Exercise:
Copy out exactly the line that contains "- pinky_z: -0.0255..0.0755" and all lines following it to the end of the data.

Dataset section:

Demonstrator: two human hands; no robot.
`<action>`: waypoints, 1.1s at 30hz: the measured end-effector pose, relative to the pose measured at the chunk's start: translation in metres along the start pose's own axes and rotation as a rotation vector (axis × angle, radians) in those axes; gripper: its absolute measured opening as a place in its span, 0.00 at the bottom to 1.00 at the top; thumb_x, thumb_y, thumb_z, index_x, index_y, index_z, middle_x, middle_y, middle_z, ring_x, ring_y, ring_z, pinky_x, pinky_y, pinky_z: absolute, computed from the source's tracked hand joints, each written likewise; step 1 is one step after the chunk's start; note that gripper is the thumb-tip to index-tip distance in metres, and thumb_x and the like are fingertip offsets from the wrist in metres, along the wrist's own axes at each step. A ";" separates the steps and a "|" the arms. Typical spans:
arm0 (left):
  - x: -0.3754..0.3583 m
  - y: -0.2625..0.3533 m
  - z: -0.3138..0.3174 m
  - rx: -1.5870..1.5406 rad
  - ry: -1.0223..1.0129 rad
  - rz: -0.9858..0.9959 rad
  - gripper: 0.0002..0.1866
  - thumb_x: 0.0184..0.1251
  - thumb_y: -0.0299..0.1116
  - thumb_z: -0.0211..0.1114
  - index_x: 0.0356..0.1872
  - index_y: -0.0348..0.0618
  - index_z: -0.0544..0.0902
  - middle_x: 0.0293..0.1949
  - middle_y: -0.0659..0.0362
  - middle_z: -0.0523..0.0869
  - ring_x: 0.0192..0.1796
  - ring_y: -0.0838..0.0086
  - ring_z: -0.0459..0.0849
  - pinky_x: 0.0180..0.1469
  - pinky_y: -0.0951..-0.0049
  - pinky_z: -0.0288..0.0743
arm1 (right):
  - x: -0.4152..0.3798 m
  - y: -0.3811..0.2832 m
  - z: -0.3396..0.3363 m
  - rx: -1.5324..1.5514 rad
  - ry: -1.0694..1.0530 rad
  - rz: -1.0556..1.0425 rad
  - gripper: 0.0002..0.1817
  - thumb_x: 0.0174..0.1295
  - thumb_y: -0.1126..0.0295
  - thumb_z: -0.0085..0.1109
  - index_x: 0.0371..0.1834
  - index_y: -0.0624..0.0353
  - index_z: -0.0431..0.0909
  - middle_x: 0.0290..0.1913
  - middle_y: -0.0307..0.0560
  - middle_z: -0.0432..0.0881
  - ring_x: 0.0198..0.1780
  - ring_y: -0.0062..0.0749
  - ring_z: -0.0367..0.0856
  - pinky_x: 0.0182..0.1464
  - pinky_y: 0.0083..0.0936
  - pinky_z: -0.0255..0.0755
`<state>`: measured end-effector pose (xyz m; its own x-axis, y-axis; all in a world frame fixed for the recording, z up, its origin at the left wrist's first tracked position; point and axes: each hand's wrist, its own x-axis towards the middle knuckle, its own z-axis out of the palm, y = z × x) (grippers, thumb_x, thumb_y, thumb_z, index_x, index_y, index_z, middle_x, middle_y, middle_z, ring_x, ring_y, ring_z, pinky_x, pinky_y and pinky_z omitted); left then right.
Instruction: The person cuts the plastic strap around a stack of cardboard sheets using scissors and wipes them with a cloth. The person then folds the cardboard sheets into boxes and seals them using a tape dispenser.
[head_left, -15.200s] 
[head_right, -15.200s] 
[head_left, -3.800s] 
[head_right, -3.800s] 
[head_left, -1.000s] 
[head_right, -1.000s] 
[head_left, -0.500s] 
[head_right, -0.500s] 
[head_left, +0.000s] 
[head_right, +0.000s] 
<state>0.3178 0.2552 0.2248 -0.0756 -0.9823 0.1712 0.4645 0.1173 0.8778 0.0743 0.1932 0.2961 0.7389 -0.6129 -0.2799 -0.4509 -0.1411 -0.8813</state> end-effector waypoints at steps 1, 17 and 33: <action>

Task result:
  - pinky_z: -0.0255..0.0755
`<state>`: measured end-effector pose (xyz m; its own x-axis, y-axis; all in a world frame fixed for the recording, z up, its origin at the left wrist's first tracked position; point and axes: each hand's wrist, its own x-axis towards the middle knuckle, its own z-axis out of the palm, y = z × x) (grippers, thumb_x, thumb_y, thumb_z, index_x, index_y, index_z, middle_x, middle_y, middle_z, ring_x, ring_y, ring_z, pinky_x, pinky_y and pinky_z omitted); left then right.
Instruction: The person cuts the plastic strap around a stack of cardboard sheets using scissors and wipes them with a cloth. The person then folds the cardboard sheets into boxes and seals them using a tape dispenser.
[head_left, -15.200s] 
[head_right, -15.200s] 
[head_left, -3.800s] 
[head_right, -3.800s] 
[head_left, -1.000s] 
[head_right, -1.000s] 
[head_left, -0.500s] 
[head_right, -0.500s] 
[head_left, +0.000s] 
[head_right, +0.000s] 
<state>0.3178 0.2552 0.2248 -0.0756 -0.9823 0.1712 0.4645 0.1173 0.8778 0.0743 0.1932 0.2961 0.7389 -0.6129 -0.2799 -0.4509 -0.1411 -0.8813</state> end-effector waypoints at steps 1, 17 and 33: <action>

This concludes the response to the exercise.